REQUIREMENT.
In the listing that follows, give every line again exactly and omit the pictures.

GIVEN DATA.
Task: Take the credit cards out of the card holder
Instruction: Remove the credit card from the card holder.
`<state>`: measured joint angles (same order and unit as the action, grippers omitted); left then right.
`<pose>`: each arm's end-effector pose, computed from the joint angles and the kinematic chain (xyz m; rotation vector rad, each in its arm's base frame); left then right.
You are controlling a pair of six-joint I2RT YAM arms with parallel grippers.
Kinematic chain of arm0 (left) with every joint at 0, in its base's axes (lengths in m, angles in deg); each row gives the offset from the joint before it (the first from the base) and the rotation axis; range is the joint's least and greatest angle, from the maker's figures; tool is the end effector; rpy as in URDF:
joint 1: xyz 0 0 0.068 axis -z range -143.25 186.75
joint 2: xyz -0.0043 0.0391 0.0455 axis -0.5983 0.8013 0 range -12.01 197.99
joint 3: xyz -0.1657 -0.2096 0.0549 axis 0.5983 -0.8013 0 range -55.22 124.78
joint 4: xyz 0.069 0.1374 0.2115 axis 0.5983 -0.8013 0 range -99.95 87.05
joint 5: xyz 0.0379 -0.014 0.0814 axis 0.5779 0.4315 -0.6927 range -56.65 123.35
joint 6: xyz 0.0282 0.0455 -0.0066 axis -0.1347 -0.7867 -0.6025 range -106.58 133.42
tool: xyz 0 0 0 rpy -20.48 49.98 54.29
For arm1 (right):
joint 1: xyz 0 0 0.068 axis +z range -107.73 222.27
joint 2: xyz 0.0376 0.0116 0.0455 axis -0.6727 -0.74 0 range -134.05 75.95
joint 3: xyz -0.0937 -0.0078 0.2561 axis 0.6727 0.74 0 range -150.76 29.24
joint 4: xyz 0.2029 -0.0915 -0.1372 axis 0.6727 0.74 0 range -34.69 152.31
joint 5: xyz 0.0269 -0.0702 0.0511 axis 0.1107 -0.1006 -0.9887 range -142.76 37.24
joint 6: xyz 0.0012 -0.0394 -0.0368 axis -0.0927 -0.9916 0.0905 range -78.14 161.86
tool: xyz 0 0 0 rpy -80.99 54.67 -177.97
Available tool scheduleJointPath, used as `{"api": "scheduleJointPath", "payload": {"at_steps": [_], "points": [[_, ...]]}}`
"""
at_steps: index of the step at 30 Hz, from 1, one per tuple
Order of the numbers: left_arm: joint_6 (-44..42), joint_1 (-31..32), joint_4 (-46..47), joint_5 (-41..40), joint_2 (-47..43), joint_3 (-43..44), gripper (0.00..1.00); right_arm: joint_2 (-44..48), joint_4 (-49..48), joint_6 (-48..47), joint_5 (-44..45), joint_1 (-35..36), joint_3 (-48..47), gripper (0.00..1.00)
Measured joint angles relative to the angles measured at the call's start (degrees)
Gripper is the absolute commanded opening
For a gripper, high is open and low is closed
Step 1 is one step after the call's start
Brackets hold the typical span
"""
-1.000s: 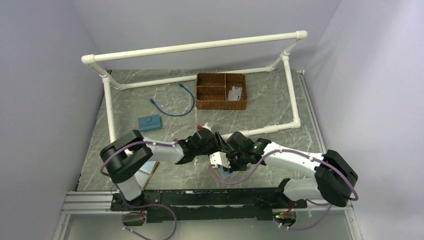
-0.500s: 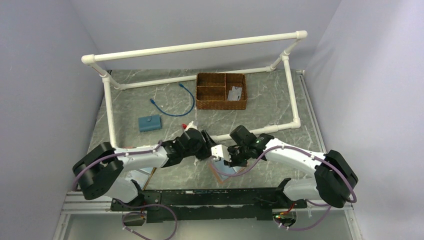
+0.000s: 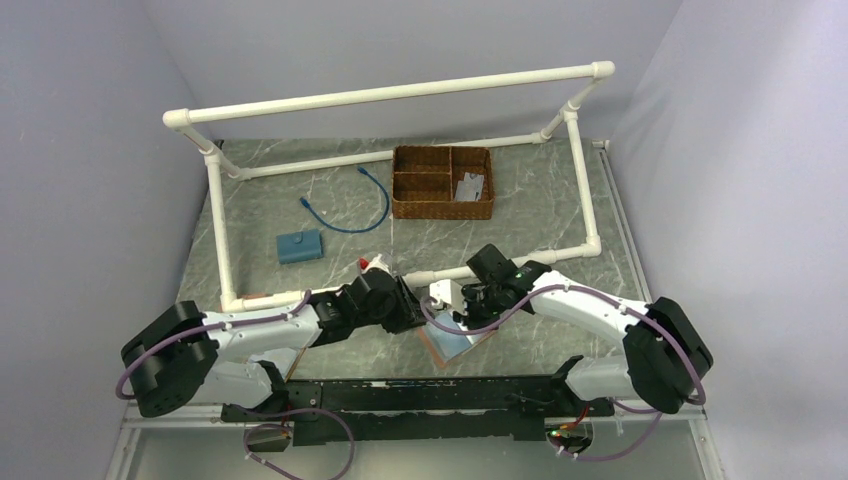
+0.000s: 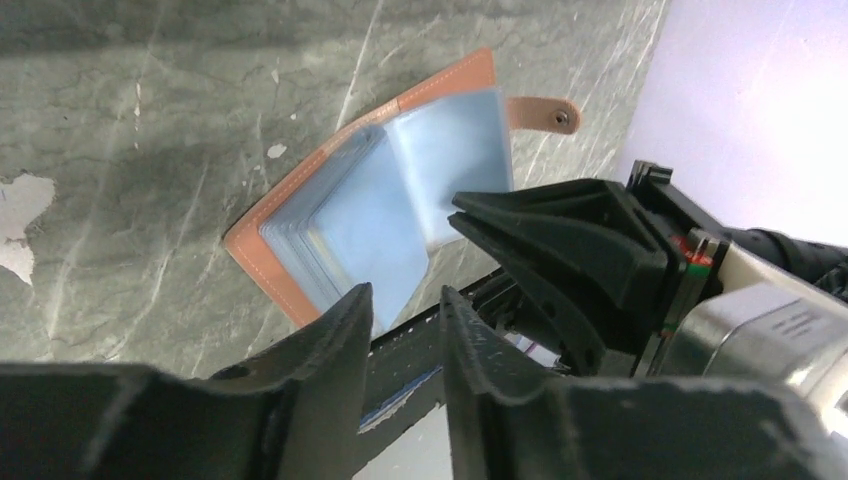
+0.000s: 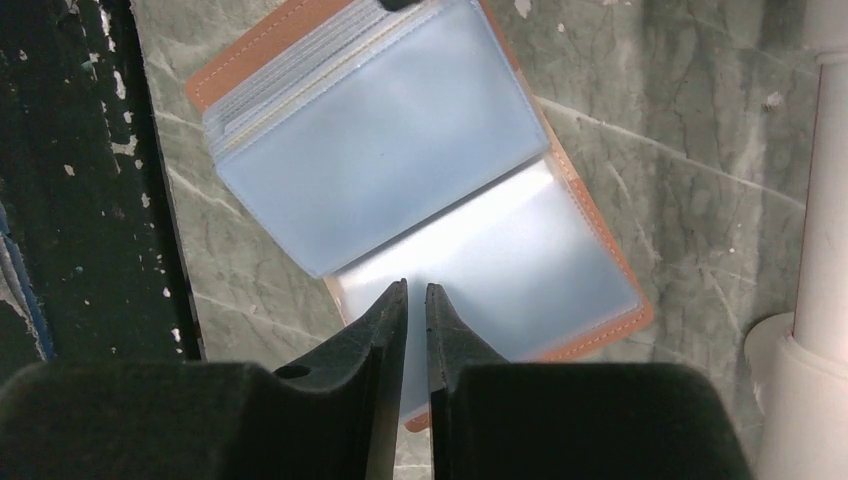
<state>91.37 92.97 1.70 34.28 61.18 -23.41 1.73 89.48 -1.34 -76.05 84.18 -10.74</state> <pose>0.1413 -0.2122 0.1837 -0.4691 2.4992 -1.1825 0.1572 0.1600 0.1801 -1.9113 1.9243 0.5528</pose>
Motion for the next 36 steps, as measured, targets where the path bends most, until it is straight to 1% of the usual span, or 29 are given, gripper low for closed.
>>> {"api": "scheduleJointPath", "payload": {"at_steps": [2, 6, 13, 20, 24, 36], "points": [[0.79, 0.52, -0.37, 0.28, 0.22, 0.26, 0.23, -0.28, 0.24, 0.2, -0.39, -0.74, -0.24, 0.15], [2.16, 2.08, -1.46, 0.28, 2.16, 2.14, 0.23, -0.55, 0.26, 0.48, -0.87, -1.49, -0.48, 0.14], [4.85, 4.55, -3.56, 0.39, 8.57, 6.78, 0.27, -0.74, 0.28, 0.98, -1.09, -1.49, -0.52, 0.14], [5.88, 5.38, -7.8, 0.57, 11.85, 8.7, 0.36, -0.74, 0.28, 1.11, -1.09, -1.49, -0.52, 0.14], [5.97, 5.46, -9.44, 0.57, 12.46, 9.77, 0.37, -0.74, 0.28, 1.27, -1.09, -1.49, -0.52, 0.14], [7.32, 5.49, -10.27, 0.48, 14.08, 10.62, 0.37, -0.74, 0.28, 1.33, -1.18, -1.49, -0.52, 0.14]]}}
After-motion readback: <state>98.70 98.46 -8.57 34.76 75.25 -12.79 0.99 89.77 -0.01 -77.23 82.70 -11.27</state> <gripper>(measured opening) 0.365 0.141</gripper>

THE COMPLETED TASK.
Task: Take the credit cards out of the card holder
Instruction: Remove the credit card from the card holder.
`<state>`: measured joint angles (same order and unit as the action, grippers omitted); left then right.
`<pose>`: each arm's end-effector pose, computed from the joint angles and the kinematic chain (xyz m; rotation vector rad, each in its arm's base frame); left then right.
You are controlling a pair of six-joint I2RT YAM arms with parallel grippers.
Kinematic chain of arm0 (left) with every joint at 0, in its base's axes (lengths in m, angles in deg); each row gives the offset from the joint before it (the first from the base) and the rotation axis; range is the joint's least and greatest angle, from the maker's figures; tool is the end effector; rpy as in URDF:
joint 1: xyz 0 0 0.068 axis -z range -143.25 186.75
joint 2: xyz -0.0043 0.0391 0.0455 axis -0.5983 0.8013 0 range -12.01 197.99
joint 3: xyz -0.1657 -0.2096 0.0549 axis 0.5983 -0.8013 0 range -55.22 124.78
joint 4: xyz 0.069 0.1374 0.2115 axis 0.5983 -0.8013 0 range -99.95 87.05
joint 5: xyz 0.0379 -0.014 0.0814 axis 0.5779 0.4315 -0.6927 range -56.65 123.35
joint 6: xyz 0.0282 0.0455 -0.0066 axis -0.1347 -0.7867 -0.6025 range -106.58 133.42
tool: xyz 0 0 0 rpy -20.48 49.98 54.29
For arm1 (right):
joint 1: xyz 0 0 0.068 axis +z range -107.73 222.27
joint 2: xyz 0.0376 0.0116 0.0455 axis -0.6727 -0.74 0 range -134.05 75.95
joint 3: xyz -0.0937 -0.0078 0.2561 axis 0.6727 0.74 0 range -150.76 29.24
joint 4: xyz 0.2029 -0.0915 -0.1372 axis 0.6727 0.74 0 range -34.69 152.31
joint 5: xyz 0.0269 -0.0702 0.0511 axis 0.1107 -0.1006 -0.9887 range -142.76 37.24
joint 6: xyz 0.0012 -0.0394 -0.0368 axis -0.0927 -0.9916 0.0905 range -78.14 161.86
tool: xyz 0 0 0 rpy -80.99 54.67 -177.97
Available tool scheduleJointPath, used as `{"api": "scheduleJointPath", "payload": {"at_steps": [_], "points": [[_, ...]]}}`
"""
at_steps: index of the step at 30 Hz, from 1, one per tuple
Order of the numbers: left_arm: joint_6 (-44..42), joint_1 (-31..32), joint_4 (-46..47), joint_5 (-41..40), joint_2 (-47..43), joint_3 (-43..44), gripper (0.00..1.00); right_arm: joint_2 (-44..48), joint_4 (-49..48), joint_6 (-48..47), joint_5 (-44..45), joint_1 (-35..36), joint_3 (-48..47), gripper (0.00..1.00)
Measured joint angles relative to the angles measured at the call's start (degrees)
Gripper is the absolute commanded opening
For a gripper, high is open and low is closed
Step 1 is one step after the call's start
Brackets hold the typical span
"""
-1.000s: 
-0.500s: 
+0.000s: 
+0.000s: 
+0.000s: 
<state>91.37 92.97 1.70 34.28 61.18 -23.41 1.73 89.48 -1.34 -76.05 84.18 -10.74</state> <pose>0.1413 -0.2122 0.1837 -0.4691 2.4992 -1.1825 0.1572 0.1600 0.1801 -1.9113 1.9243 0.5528</pose>
Motion for the next 36 steps, as measured, targets where the path bends most, until it is straight to 1% of the usual span, or 29 are given, gripper low for closed.
>>> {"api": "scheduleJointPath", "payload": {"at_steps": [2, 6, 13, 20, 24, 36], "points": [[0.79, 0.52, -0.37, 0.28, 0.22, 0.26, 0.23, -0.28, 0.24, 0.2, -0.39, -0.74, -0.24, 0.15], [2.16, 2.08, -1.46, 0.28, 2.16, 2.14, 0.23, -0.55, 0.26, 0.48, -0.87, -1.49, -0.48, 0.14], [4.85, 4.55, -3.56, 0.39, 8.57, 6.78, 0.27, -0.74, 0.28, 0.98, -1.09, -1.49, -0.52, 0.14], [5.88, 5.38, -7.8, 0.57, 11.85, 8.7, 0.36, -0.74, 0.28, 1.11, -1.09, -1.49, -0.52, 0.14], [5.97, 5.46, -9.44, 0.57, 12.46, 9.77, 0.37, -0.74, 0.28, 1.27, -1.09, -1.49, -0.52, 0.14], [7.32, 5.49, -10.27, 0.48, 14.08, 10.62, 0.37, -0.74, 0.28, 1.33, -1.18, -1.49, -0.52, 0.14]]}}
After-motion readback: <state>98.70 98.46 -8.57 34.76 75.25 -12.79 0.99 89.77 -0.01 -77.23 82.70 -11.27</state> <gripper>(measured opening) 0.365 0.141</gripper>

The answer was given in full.